• _Assignment_
Each line containing the string "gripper" should be copied out of the entries.

• _Task data_
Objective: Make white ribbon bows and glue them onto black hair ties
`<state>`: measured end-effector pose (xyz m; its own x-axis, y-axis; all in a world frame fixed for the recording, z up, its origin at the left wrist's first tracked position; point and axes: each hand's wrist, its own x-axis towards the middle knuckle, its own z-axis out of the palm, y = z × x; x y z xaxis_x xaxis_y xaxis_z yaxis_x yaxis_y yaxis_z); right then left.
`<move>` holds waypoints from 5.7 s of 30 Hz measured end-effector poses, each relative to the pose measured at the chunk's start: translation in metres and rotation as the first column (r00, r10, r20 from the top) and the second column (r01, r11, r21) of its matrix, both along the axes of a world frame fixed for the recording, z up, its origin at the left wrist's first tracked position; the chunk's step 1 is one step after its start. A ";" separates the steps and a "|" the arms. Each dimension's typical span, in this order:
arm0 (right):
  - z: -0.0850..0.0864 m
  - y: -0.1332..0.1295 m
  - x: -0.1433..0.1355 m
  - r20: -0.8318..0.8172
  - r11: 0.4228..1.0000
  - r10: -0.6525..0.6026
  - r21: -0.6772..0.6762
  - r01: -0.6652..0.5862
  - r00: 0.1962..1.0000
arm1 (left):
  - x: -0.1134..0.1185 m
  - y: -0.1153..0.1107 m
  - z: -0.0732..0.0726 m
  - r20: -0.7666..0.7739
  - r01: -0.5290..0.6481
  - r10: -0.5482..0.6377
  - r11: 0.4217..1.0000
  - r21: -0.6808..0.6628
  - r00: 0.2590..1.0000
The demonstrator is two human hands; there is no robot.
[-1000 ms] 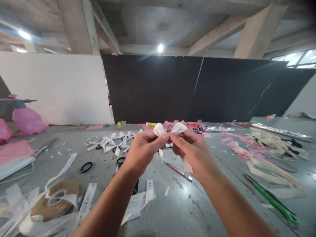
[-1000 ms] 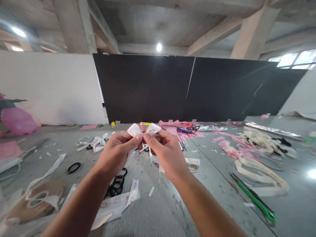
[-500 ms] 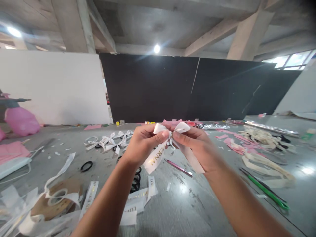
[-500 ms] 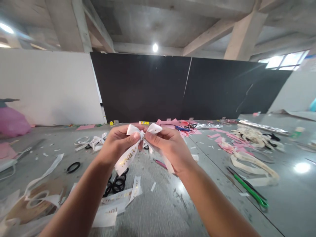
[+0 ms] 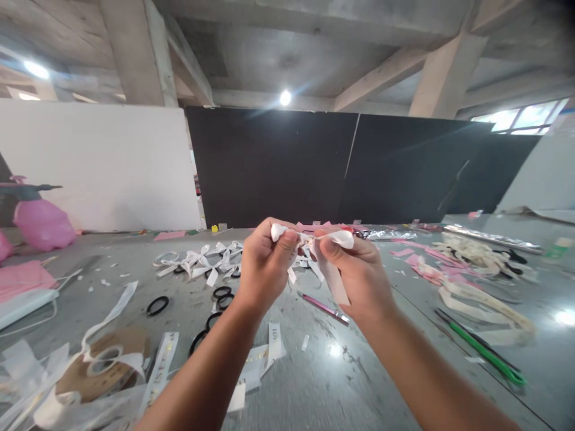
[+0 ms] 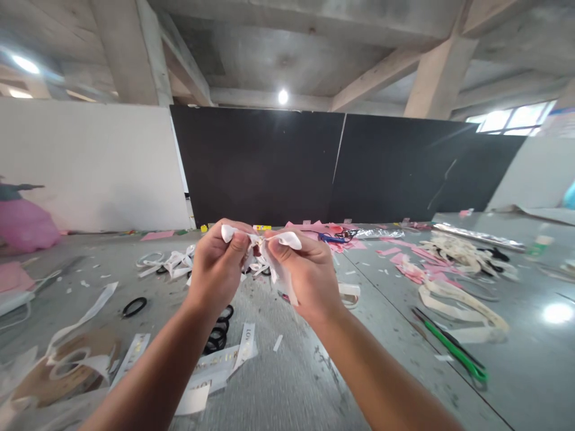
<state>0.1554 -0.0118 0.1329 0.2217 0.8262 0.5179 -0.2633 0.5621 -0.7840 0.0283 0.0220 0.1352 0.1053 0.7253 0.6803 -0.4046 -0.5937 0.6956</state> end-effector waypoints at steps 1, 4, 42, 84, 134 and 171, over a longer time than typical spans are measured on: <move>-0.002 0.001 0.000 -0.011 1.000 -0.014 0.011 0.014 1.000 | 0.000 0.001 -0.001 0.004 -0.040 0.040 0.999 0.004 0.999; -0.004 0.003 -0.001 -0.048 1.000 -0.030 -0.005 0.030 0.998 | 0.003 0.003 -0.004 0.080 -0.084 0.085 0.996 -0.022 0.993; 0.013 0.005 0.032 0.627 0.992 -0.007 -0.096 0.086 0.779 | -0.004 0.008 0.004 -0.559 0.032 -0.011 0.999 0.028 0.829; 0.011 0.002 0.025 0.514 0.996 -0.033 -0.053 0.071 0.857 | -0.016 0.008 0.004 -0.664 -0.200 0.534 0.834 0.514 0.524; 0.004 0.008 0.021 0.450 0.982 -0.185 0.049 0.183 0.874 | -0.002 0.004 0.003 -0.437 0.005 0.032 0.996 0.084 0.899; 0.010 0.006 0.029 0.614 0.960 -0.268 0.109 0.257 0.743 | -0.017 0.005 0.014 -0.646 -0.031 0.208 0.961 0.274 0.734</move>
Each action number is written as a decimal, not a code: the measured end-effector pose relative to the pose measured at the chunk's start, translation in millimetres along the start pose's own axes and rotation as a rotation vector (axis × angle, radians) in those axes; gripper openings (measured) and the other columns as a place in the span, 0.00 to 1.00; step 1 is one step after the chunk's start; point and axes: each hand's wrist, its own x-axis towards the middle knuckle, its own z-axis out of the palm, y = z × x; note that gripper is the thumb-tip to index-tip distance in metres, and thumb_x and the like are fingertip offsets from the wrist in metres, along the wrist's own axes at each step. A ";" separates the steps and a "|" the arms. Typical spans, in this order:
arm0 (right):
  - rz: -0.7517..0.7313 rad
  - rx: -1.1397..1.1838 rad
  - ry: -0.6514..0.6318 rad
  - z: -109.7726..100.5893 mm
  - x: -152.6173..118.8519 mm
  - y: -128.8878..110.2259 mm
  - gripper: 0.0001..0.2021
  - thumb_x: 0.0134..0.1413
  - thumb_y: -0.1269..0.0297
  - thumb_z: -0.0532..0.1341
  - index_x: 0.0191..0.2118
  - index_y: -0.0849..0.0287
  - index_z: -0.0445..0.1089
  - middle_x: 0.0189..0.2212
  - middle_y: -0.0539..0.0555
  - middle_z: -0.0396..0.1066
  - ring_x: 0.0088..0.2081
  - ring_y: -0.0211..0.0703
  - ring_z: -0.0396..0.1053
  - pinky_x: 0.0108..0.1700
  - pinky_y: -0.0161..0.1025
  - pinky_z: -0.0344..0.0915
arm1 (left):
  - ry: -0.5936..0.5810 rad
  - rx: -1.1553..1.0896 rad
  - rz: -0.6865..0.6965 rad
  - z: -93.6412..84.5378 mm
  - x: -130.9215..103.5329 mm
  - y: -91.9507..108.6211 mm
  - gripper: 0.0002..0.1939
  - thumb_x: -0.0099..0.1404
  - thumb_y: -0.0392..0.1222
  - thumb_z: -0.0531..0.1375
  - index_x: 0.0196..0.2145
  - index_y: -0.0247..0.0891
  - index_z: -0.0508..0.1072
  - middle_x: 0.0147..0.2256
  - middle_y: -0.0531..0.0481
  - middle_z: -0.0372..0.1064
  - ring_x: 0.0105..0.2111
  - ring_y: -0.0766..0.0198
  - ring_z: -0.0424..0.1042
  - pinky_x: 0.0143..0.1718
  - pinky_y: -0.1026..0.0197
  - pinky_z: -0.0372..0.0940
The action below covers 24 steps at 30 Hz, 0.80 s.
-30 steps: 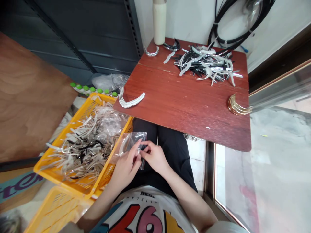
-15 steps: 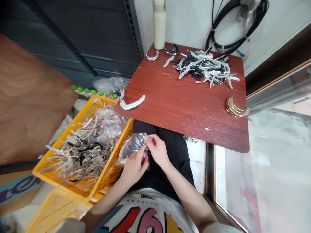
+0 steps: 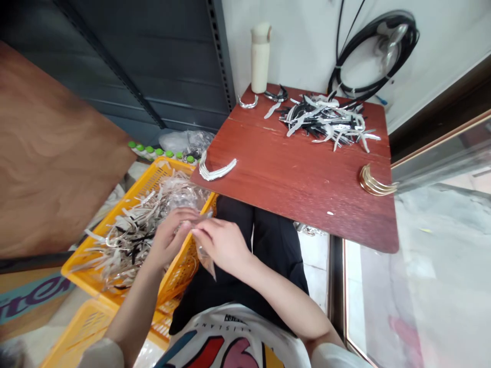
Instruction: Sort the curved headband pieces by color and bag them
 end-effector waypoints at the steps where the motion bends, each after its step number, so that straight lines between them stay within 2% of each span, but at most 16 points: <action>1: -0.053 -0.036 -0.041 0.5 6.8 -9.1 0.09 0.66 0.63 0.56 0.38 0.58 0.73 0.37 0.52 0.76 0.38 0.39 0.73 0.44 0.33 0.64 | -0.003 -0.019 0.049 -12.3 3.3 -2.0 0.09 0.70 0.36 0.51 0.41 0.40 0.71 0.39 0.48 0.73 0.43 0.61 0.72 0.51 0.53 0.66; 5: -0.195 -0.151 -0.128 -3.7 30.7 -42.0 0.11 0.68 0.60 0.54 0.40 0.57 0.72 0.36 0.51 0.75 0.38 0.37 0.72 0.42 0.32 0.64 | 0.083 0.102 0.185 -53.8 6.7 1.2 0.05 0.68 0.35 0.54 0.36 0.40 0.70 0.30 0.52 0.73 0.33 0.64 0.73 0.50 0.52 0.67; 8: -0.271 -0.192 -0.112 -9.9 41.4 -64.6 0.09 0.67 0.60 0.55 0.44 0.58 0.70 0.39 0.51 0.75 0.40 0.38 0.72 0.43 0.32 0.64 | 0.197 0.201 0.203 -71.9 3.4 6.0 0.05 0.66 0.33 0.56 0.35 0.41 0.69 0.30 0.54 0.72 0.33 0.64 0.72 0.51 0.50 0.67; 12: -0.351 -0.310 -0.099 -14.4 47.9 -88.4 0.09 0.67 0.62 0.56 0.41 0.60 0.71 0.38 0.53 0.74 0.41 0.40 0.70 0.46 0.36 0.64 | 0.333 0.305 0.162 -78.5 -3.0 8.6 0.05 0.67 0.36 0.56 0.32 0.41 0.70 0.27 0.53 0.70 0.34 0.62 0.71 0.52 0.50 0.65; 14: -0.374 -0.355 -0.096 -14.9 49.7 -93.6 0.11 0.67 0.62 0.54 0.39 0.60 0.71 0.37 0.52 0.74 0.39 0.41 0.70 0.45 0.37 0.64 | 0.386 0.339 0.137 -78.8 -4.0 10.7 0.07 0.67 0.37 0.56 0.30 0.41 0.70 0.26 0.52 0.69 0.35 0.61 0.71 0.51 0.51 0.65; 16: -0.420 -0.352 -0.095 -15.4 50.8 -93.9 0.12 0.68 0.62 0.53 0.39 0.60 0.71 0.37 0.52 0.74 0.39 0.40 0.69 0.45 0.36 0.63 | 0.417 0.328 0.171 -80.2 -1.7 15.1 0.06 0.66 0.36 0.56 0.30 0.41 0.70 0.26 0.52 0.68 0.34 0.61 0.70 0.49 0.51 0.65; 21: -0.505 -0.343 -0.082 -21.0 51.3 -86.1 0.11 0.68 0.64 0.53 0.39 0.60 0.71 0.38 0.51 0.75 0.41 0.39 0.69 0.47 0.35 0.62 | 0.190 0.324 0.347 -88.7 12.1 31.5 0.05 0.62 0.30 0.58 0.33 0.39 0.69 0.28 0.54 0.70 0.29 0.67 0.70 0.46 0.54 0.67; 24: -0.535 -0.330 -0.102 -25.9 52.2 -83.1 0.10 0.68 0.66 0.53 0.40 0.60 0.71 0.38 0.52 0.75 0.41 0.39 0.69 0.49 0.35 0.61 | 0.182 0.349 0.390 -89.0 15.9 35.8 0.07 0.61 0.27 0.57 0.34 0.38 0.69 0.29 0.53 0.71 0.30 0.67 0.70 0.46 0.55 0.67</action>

• _Response_
Each action number is written as a decimal, not a code: the measured end-effector pose relative to the pose measured at the chunk's start, translation in millimetres along the start pose's own axes and rotation as a rotation vector (axis × angle, radians) in those axes; gripper openings (measured) and the other columns as a place in the span, 0.00 to 1.00; step 1 is one step after the chunk's start; point and axes: each hand's wrist, its own x-axis towards the middle knuckle, its own z-axis out of the palm, y = z × x; note that gripper is the thumb-tip to index-tip distance in metres, and thumb_x and the like are fingertip offsets from the wrist in metres, along the wrist's own axes at each step. A ";" separates the steps and a "|" the arms. Typical spans, in this order:
  - gripper: 0.0001..0.2021
  - gripper: 0.0002..0.1939

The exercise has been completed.